8. The conjugation protein according to 7. 20. A continuous polypeptide comprising: an alpha polypeptide chain comprising a snake toxin-derived proteinase effective to convert prothrombin to thrombin; and a beta polypeptide chain comprising members of a binding pair. A nucleic acid encoding a recombinant fusion protein comprising an amino acid sequence, wherein said alpha and beta polypeptides are fused directly via a peptide bond or fused via a linker polypeptide chain. , Nucleic acids. 21. A vector comprising the nucleic acid of claim 20 and regulatory sequences sufficient to express the fusion protein in a cell. 22. A cell comprising the vector of claim 19. 23. A method for producing a fusion protein comprising a fibrinogen converting enzyme and a first member of a binding pair, wherein the cells of claim 22 are grown in a culture medium; and Recovering said fusion protein from the culture medium. 24. A method of preparing a thrombin composition, comprising: (1) contacting a composition comprising prothrombin with a snake venom enzyme effective to convert prothrombin to thrombin, thus forming a thrombin composition.
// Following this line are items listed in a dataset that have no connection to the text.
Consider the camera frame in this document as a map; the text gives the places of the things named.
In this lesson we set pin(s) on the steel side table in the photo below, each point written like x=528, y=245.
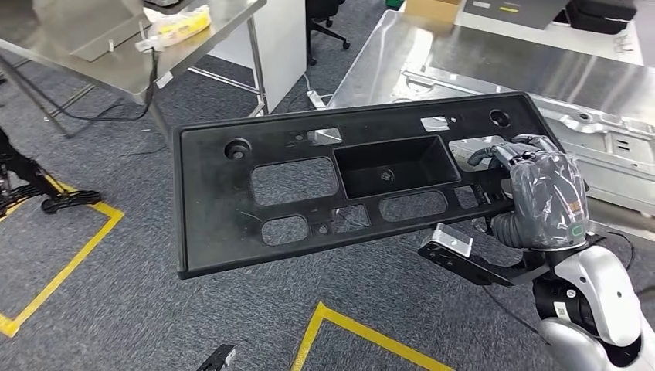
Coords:
x=204, y=20

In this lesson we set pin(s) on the stamped grey metal panel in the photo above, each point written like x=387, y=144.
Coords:
x=614, y=153

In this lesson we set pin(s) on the white table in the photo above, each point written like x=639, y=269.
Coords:
x=588, y=46

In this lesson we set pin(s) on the black bag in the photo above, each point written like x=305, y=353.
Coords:
x=604, y=15

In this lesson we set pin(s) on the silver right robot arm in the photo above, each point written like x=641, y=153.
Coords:
x=604, y=297

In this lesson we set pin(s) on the black standing humanoid robot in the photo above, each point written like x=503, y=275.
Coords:
x=20, y=169

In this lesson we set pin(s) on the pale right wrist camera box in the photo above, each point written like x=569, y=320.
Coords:
x=453, y=240

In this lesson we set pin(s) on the yellow item in plastic bag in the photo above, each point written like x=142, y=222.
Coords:
x=184, y=25

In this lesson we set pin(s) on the black plastic plate bracket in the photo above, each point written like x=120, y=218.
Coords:
x=215, y=215

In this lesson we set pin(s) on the yellow floor tape square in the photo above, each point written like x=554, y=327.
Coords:
x=307, y=338

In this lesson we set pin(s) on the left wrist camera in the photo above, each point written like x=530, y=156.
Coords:
x=217, y=358

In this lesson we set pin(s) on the grey equipment case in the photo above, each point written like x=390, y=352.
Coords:
x=511, y=13

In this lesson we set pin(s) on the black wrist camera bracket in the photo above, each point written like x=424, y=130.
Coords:
x=471, y=271

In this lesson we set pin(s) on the black office chair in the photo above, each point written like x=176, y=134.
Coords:
x=322, y=7

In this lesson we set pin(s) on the cardboard box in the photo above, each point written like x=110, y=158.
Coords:
x=430, y=10

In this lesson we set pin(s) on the white power strip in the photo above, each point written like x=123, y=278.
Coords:
x=316, y=100

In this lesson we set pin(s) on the white cabinet panel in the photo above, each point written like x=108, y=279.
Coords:
x=276, y=46

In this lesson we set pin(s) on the steel workbench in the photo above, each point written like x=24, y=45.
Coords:
x=511, y=56

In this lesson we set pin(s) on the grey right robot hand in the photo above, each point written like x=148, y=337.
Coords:
x=550, y=199

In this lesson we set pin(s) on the pair of glasses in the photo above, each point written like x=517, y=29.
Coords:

Wherein the enzyme comprises a multi-domain protein comprising an alpha-polypeptide chain comprising the enzyme and a beta polypeptide chain comprising a first member of a binding pair. Wherein the beta polypeptide chain is directly linked to the alpha polypeptide chain by (a) a bond utilizing an N-terminal amino group, a C-terminal carboxy group or a side chain functional group, and (b) a divalent linking the group or functional group. Via a linking moiety or (c) to the second member of the binding pair covalently linked to the alpha polypeptide chain. By the first member for engagement, it is connected, the method. 25. The method of preparing a thrombin composition according to claim 24, further comprising: (2) forming a second member of said binding pair effective for binding said thrombin composition to said first member. Contacting with a solid support to which it is attached. 26. The method according to claim 25, comprising, after the contacting in step (2), (3) removing the solid support and recovering the thrombin composition thus obtained.